Biden also criticised China’s tightening of controls on foreign journalists, stressing that the world’s second-largest economy could become more prosperous with American values such as human rights and freedom of speech. China’s controversial move last month to declare an “air defence identification zone” (ADIZ) -- which includes islands disputed with Japan -- has “caused significant apprehension in the region”, Biden told a group of 60 American business leaders yesterday morning.
“As China’s economy grows, its stake in regional peace and stability will continue to grow as well, because it has so much more to lose,” he added.
“That’s why China will bear increasing responsibility to contribute positively to peace and security.” Biden reiterated in his meetings with Chinese President Xi Jinping that the US does not recognise China’s newly-declared air zone, a senior White House official told reporters in Beijing late Wednesday.
China says all aircraft within it must obey its instructions or risk unspecified “defensive emergency measures.” The move provoked anger in the region and prompted the US, Japan and South Korea all to defy Beijing by flying military and paramilitary aircraft -- including two B-52 bombers in Washington’s case -- into the newly-declared zone.
The US official, who spoke anonymously in order to discuss Biden’s talks, added that it is now up to Beijing to take action “to avoid the risk of mistake, miscalculation, accident or escalation.”
Chinese foreign ministry spokesman Hong Lei, meanwhile, said Thursday that the US “should respect” that the zone “is in line with international laws and conventions.”
Beijing sees Tokyo as the aggressor in the dispute over the islands, which are controlled by Japan but claimed by China.
Biden went on to South Korea late yesterday for the final leg of his three-country trip before returning to Washington.
Despite the heightened nationalistic feelings and rhetoric surrounding the issue -- which hinges on a decades-old dispute over the Tokyo-controlled island group -- experts say that any outbreak of violence remains unlikely, as the major trade relationship between the two Asian powers is a strong incentive for both sides to avoid conflict.
On his China visit -- his second trip to the world’s second-largest economy since becoming US vice president in 2009 -- Biden also emphasised the importance of freedom of expression and human rights, saying that they were key to its future prosperity.

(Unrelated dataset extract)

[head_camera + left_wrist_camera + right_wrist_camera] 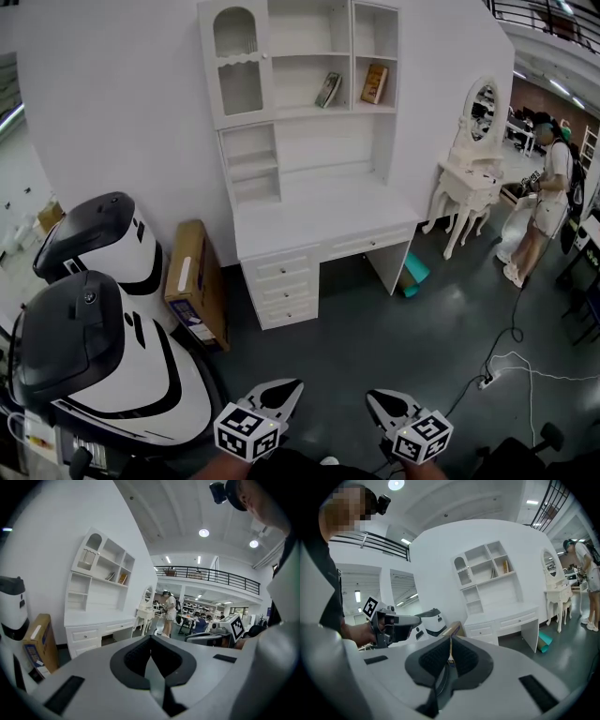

“Innovation thrives where people breathe freely, speak freely, are able to challenge orthodoxy, where newspapers can report the truth without fear of consequences,” he said, adding that China “will be stronger and more stable and more innovative if it respects universal human rights.”
The comments Thursday came after he told mostly young Chinese visa applicants at the US embassy Wednesday that “children in America are rewarded, not punished, for challenging the status quo.”
“I hope you learn that innovation can only occur where you can breathe free, challenge the government, challenge religious leaders,” he added.